Task material:
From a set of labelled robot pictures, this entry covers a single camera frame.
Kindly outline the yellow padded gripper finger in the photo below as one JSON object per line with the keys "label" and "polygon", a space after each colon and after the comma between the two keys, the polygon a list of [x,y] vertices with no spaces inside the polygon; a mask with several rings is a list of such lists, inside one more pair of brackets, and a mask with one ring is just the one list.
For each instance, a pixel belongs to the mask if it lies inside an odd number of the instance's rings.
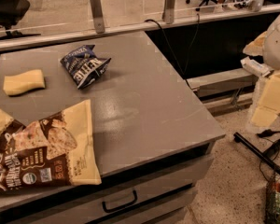
{"label": "yellow padded gripper finger", "polygon": [[251,122],[258,127],[269,127],[280,114],[280,72],[265,80],[265,86]]}
{"label": "yellow padded gripper finger", "polygon": [[249,56],[261,56],[263,53],[262,50],[266,36],[266,32],[260,34],[252,42],[245,46],[245,48],[243,49],[243,53]]}

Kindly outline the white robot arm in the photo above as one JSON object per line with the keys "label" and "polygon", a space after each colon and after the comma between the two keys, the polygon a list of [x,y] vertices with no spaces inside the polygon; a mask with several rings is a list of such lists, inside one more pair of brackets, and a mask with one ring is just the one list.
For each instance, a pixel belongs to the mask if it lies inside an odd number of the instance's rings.
{"label": "white robot arm", "polygon": [[259,78],[250,123],[269,127],[280,114],[280,14],[266,32],[245,46],[244,70]]}

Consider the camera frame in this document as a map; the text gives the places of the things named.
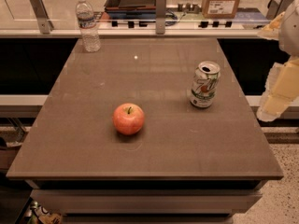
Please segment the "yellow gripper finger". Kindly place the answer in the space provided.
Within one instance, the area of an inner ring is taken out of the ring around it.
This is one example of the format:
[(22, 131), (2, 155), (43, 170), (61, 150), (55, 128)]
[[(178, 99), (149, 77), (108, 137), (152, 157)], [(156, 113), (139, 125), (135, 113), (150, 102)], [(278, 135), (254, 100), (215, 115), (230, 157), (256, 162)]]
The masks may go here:
[(269, 24), (265, 25), (265, 27), (257, 33), (257, 36), (267, 40), (278, 40), (278, 32), (284, 15), (285, 12), (278, 14)]
[(265, 122), (279, 118), (298, 96), (299, 58), (291, 57), (284, 64), (274, 63), (256, 112), (257, 118)]

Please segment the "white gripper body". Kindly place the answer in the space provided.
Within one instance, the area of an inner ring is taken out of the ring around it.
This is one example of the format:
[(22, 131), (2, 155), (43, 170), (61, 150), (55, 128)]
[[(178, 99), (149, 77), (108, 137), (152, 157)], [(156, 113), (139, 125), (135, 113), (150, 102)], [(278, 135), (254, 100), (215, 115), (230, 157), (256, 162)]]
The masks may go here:
[(278, 32), (279, 48), (291, 56), (299, 56), (299, 0), (286, 9)]

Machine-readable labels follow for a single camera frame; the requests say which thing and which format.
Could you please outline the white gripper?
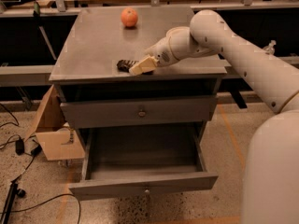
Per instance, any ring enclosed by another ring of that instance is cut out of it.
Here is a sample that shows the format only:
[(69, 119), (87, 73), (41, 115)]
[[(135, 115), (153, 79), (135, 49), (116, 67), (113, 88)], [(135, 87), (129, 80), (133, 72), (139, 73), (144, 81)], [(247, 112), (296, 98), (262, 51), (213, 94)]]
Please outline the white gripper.
[(164, 38), (145, 50), (148, 54), (144, 59), (135, 63), (129, 73), (138, 76), (151, 72), (160, 67), (178, 63), (186, 58), (201, 58), (212, 56), (212, 49), (201, 46), (191, 36), (189, 27), (176, 27), (170, 29)]

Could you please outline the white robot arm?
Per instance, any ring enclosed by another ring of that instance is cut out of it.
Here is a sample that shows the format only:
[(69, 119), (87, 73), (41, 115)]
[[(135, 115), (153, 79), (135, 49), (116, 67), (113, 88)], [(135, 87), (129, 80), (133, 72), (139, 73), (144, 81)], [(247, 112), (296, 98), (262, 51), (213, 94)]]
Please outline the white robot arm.
[(129, 69), (137, 76), (186, 58), (220, 54), (275, 115), (252, 136), (243, 179), (241, 224), (299, 224), (299, 69), (201, 10), (169, 30)]

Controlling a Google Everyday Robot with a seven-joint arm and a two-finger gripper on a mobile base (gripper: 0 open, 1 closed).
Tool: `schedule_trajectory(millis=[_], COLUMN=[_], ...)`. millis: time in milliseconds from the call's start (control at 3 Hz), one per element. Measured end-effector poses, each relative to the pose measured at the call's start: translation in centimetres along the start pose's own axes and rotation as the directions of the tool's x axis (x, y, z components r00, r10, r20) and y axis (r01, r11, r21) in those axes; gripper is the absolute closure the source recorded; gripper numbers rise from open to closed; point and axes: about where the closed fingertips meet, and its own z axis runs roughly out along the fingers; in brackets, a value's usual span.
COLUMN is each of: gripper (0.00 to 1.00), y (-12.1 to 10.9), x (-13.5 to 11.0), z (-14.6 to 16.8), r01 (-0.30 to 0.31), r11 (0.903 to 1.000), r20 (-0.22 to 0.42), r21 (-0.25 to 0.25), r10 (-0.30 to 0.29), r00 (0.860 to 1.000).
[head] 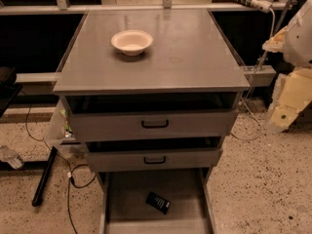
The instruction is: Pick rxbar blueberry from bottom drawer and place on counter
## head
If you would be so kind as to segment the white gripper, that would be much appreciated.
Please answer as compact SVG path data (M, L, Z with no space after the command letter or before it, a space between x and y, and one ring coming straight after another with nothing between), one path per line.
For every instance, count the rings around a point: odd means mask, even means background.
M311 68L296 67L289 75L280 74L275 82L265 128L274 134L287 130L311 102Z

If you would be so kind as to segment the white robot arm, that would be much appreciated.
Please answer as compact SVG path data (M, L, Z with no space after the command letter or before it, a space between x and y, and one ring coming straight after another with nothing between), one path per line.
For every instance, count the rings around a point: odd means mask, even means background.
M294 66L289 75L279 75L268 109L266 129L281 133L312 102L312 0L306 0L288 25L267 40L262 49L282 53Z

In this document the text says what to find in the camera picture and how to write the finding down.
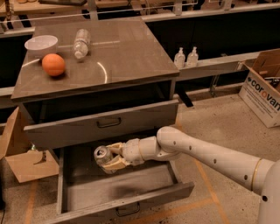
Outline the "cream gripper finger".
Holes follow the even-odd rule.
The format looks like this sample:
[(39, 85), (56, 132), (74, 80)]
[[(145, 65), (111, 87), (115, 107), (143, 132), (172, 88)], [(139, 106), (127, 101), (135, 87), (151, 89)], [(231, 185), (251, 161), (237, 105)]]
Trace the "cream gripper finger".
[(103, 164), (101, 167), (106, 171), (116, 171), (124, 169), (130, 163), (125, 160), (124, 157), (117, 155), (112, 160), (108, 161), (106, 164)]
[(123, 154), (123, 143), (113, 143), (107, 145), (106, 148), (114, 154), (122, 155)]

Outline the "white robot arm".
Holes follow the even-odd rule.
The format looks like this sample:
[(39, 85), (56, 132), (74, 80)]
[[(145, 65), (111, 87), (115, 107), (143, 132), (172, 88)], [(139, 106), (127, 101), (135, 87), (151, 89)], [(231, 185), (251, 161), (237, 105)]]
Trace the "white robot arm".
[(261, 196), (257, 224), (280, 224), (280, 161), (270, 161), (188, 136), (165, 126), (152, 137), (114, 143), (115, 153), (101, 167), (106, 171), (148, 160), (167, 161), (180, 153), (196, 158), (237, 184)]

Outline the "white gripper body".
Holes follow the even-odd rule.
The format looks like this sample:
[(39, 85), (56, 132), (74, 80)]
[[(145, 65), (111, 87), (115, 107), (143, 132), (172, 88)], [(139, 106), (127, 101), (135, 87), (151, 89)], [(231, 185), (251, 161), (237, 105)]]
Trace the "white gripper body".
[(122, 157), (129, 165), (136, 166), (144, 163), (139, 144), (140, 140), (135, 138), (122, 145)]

What is expected: Go over the data and return every line that includes the word "keys".

Written response:
Kindly outline the yellow padded gripper finger in the photo below as one JSON object per line with the keys "label" and "polygon", a space after each colon and after the comma between the two keys, the polygon a list of [x,y] vertices with no spaces inside the polygon; a mask with several rings is a list of such lists, inside one more pair of brackets, and a mask with one ring is just the one list.
Kindly outline the white robot arm in the photo above as one JSON object per line with the keys "label" and "polygon", a space after each colon and after the comma between the two keys, the polygon a list of [x,y] vertices with no spaces inside the polygon; a mask with several rings is a list of such lists, inside one more pair of brackets, and a mask with one ring is just the one list.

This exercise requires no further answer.